───── Collected material ─────
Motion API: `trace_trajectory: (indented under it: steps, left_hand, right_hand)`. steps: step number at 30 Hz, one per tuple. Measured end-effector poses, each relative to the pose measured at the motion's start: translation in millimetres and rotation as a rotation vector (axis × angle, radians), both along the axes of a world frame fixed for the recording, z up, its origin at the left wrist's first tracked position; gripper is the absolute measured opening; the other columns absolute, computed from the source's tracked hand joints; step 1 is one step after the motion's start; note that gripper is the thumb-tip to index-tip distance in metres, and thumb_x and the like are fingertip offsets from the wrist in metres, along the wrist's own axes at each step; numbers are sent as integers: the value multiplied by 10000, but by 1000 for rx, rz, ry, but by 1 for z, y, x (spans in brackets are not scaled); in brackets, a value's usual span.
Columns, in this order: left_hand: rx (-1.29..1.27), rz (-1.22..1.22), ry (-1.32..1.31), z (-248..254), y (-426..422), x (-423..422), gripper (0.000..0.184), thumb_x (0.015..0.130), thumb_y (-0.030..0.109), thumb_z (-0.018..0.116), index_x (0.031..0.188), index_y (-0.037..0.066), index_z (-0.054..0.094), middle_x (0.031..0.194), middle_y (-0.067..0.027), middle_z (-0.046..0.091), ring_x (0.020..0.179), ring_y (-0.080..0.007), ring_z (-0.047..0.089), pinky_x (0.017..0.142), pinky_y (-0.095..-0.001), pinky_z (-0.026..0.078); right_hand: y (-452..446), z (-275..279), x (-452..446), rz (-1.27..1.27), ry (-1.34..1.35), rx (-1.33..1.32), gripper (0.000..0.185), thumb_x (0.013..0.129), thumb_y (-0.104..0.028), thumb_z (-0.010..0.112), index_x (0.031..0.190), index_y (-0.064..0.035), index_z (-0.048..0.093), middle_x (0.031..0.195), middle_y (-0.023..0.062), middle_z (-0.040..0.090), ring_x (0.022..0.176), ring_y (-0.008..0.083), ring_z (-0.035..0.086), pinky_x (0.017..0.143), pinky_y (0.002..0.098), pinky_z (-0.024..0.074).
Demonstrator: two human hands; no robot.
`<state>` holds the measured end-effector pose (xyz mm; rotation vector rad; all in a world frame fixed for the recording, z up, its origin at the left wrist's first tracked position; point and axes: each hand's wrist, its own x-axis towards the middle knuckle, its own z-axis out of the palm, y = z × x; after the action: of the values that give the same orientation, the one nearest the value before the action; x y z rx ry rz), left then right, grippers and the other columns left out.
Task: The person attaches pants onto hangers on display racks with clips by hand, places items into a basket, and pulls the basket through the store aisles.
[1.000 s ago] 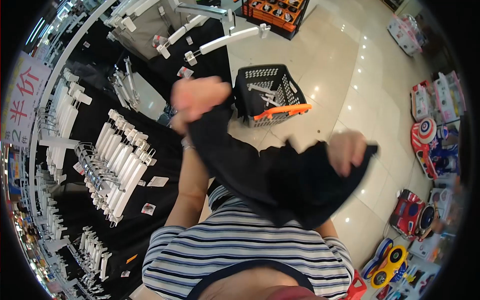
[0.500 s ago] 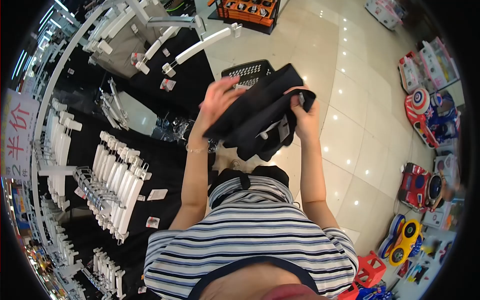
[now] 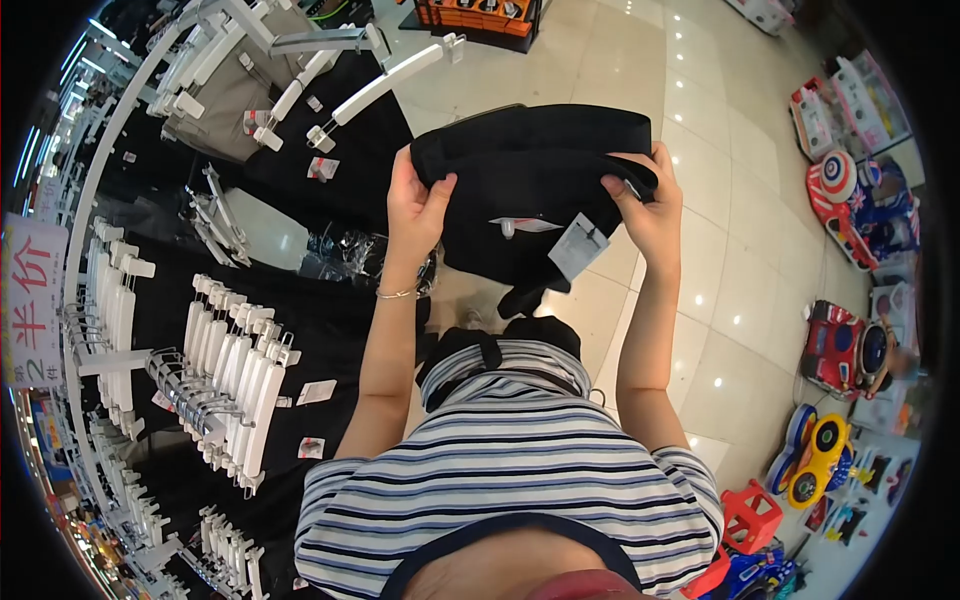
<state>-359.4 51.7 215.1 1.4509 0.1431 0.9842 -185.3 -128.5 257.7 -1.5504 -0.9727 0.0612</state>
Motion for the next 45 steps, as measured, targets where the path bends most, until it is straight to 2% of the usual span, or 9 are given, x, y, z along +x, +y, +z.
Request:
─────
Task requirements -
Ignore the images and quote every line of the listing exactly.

Solution to the problem -
Motion API: `trace_trajectory: (indented under it: steps, left_hand, right_hand)`. steps: step number at 30 Hz, one per tuple. Measured end-effector poses, each relative to the pose measured at the motion's start: translation in millimetres and rotation as a rotation vector (axis × angle, radians), both along the axes of a world frame fixed for the recording, z up, its origin at the left wrist's first tracked position; gripper is the absolute measured opening; the other columns absolute, computed from the source's tracked hand joints; step 1 is one step after the motion's start; note that gripper is the thumb-tip to index-tip distance in metres, and thumb_x and the like are fingertip offsets from the wrist in metres, along the wrist's own axes at each step; numbers are sent as integers: the value multiplied by 10000, but by 1000 for rx, rz, ry, but by 1 for z, y, x (spans in brackets are not scaled); in brackets, a value's usual span.
Columns, in this order: left_hand: rx (-1.29..1.27), rz (-1.22..1.22), ry (-1.32..1.31), z (-248..254), y (-426..422), x (-423..422), gripper (0.000..0.184), thumb_x (0.015..0.130), thumb_y (-0.030..0.109), thumb_z (-0.018..0.116), index_x (0.031..0.188), index_y (-0.037..0.066), index_z (-0.054..0.094), middle_x (0.031..0.194), middle_y (-0.067..0.027), middle_z (-0.046..0.091), ring_x (0.020..0.179), ring_y (-0.080..0.007), ring_z (-0.047..0.089), pinky_x (0.017..0.142), pinky_y (-0.095..-0.001), pinky_z (-0.026..0.078); right_hand: y (-452..446), z (-275..279), x (-452..446), rz (-1.27..1.27), ry (-1.34..1.35), rx (-1.33..1.32), gripper (0.000..0.185), thumb_x (0.013..0.129), thumb_y (-0.104..0.028), thumb_z (-0.010..0.112), index_x (0.031..0.190), index_y (-0.064..0.035), index_z (-0.048..0.093), middle_x (0.031..0.195), middle_y (-0.023..0.062), middle_z (-0.040..0.090), ring_x (0.022..0.176), ring_y (-0.008..0.083), ring_z (-0.035..0.086), pinky_x (0.017..0.143), pinky_y (0.002..0.098), pinky_z (-0.024..0.074).
Demonstrator: two human hands; no robot.
`<state>` holds the measured end-effector pose (xyz mm; rotation vector rad; all in a world frame fixed for the recording, z up, its origin at the left wrist's first tracked position; point and axes: each hand's wrist, its own x-axis towards the middle knuckle, its own z-axis out of the palm, y = z × x; after the action: of the values that give the same orientation, the one nearest the value before the action; x y z rx ry rz), left then right, grippers and the other columns left out.
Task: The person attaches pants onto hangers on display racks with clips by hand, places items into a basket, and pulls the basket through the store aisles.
[1.000 s ago] 
[0.500 s ago] 
[now] 
<state>-359.4 51.7 215.1 1.4509 0.1431 0.9842 -185.3 -128.5 257.7 -1.5504 -0.9727 0.0612</state>
Motion for the next 45 steps, as measured, targets where the path bends most, until it is straight to 2% of the usual span, or 9 are given, x, y, z along +x, +y, +z.
Request:

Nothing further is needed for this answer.